#  >  > Business, Marketing, Advertising, Finance >  >  > Business Management & Administration >  >  > Advertising >  >  Does advertisements give an impact on our state of mind?

## Arthi

In our daily basis wherever we turn around first thing that visible on eyes is advertisement boards.The attractive photos , captions and offers makes us to buy the product even thats not necessary for us. When I was in child I am little short so daily I saw this complan milk powder advertisement on television and I make a fuss my mother to buy that one. Morning daily I drank it and check my height whether i grew up or not? What I mean here is everyone did these crazy stuffs in our childhood but those advertisements also make people crazy. 
Most of the advertisements not only describe the purpose of the product they elaborate that without the product we couldnt live. Advertising is not a bad thing but those advertisements should make sense and its should be realistic.

----------


## Dhiya

I want to share about the Indulekah Hair Oil. My friend has short hair. That's why she attracted from the advertisement of Indulekha Hair Oil. She monthly check her hair's long whether it grew up or not? There is no more extension in her hair. But, she believes that. How many of you tried like my girl?

----------


## Arthi

> I want to share about the Indulekah Hair Oil. My friend has short hair. That's why she attracted from the advertisement of Indulekha Hair Oil. She monthly check her hair's long whether it grew up or not? There is no more extension in her hair. But, she believes that. How many of you tried like my girl?
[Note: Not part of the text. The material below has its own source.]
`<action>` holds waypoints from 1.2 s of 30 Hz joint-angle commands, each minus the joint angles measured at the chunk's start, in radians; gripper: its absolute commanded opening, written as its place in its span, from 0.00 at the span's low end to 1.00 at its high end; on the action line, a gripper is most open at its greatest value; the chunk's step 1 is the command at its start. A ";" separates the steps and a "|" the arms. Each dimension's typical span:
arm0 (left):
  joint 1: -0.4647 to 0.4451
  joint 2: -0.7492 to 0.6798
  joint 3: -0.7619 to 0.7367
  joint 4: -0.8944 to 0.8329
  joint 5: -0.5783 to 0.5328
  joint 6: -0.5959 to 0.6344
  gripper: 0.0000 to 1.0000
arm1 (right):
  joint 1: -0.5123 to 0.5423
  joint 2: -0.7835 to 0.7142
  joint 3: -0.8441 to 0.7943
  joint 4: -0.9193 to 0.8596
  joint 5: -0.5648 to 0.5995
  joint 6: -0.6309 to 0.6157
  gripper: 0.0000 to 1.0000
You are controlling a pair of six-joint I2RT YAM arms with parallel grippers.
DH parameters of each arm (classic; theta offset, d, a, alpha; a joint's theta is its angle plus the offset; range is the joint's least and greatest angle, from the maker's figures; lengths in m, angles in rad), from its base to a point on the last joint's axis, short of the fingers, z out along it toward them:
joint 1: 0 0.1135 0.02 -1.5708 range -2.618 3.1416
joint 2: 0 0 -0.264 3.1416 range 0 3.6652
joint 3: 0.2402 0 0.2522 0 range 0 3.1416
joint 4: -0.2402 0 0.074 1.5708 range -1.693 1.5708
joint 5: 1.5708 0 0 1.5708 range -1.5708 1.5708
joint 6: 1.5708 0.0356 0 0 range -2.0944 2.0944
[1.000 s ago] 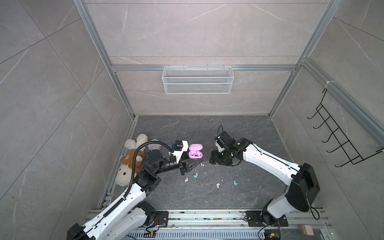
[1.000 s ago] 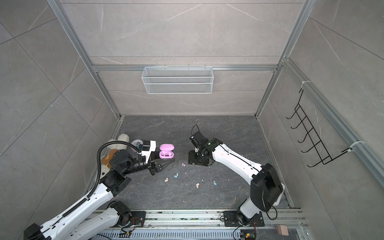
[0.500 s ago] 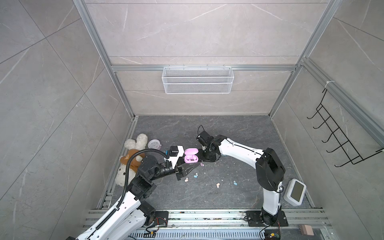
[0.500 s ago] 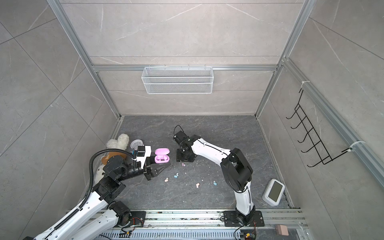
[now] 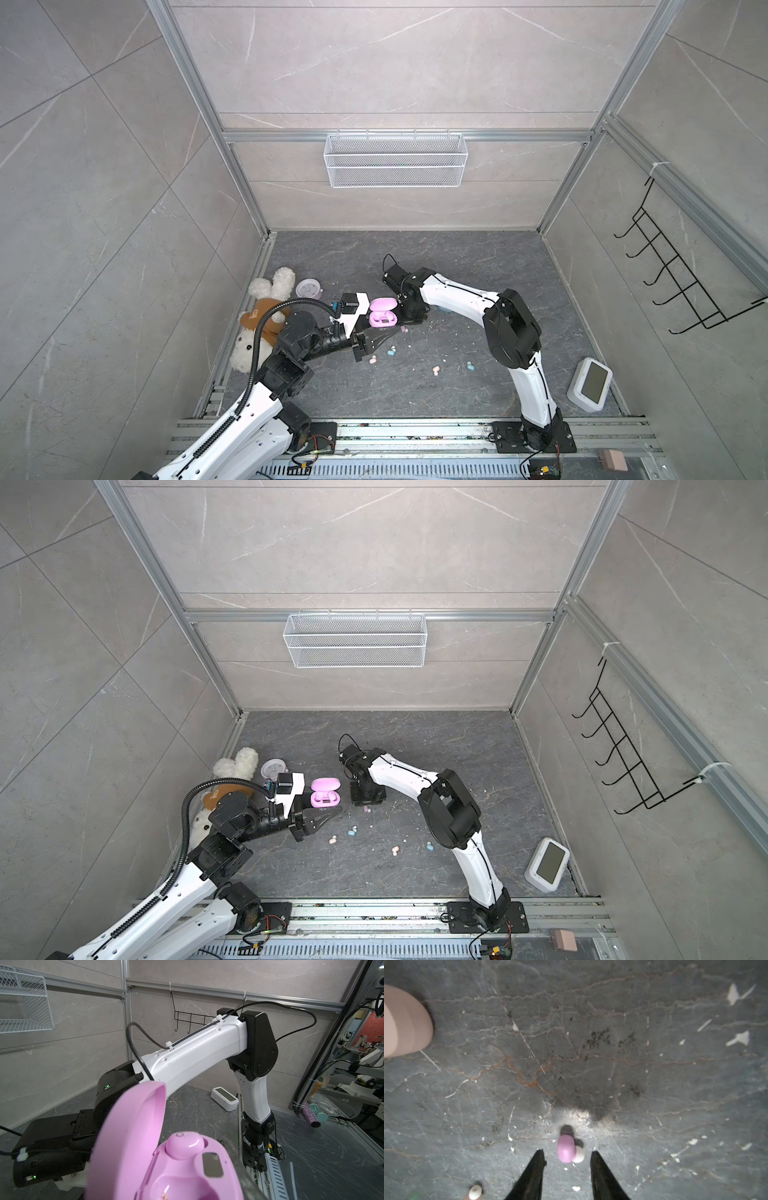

yeah another one is Ervamatin, they advertise a lot people also buy those products but within one or two years people aware about the product and product became failure. Reason for the failure they create more expectations but they fail to fulfill it.

----------


## Beacon

> want to share about the Indulekah Hair Oil.





> yeah another one is Ervamatin


So basically, you two are losing hair ( you had it already?) and want to get it back right ? Instead of wasting for such oil's why can't you just go with artificial hair implant ? It's cheap and permanent though  :lol:

----------


## Dhiya

> yeah another one is Ervamatin


 But, Ervamatin is workable, My one of the friend don't have any hair in his head. That oil is worked for him. He has a very beautiful hair now.
Nope, I like short hair. The damn lie of mine. :Frown:  I wrote a blog about artificial hair extension. Here, It's for you guys. *Artificial Hair Extension*.

----------


## Arthi

> So basically, you two are losing hair ( you had it already?) and want to get it back right ? Instead of wasting for such oil's why can't you just go with artificial hair implant ? It's cheap and permanent though


I dont have any problem with my hair😝. But the people who get loss their they feel stressed so the products use their weekness to improve their business.

----------


## Arthi

> But, Ervamatin is workable, My one of the friend don't have any hair in his head. That oil is worked for him. He has a very beautiful hair now.
> Nope, I like short hair. The damn lie of mine. I wrote a blog about artificial hair extension. Here, It's for you guys. *Artificial Hair Extension*.


Ohh goodness! Eravamatin saved your friends life, convey my wishes to him. 
Your article is very useful thank you for sharing.

----------


## Ritika

I have done that too. Most of the advertisements encourage us to buy more product which is unnecessary and useless.

----------


## Ritika

I tried Indulekha. But i never measure my hair and it's density. Because as soon as i Bought it i realized it won't work :Wink:

----------


## Shana

> In our daily basis wherever we turn around first thing that visible on eyes is advertisement boards.The attractive photos , captions and offers makes us to buy the product even that’s not necessary for us. When I was in child I am little short so daily I saw this complan milk powder advertisement on television and I make a fuss my mother to buy that one. Morning daily I drank it and check my height whether i grew up or not? What I mean here is everyone did these crazy stuffs in our childhood but those advertisements also make people crazy. 
> Most of the advertisements not only describe the purpose of the product they elaborate that without the product we couldn’t live. Advertising is not a bad thing but those advertisements should make sense and it’s should be realistic.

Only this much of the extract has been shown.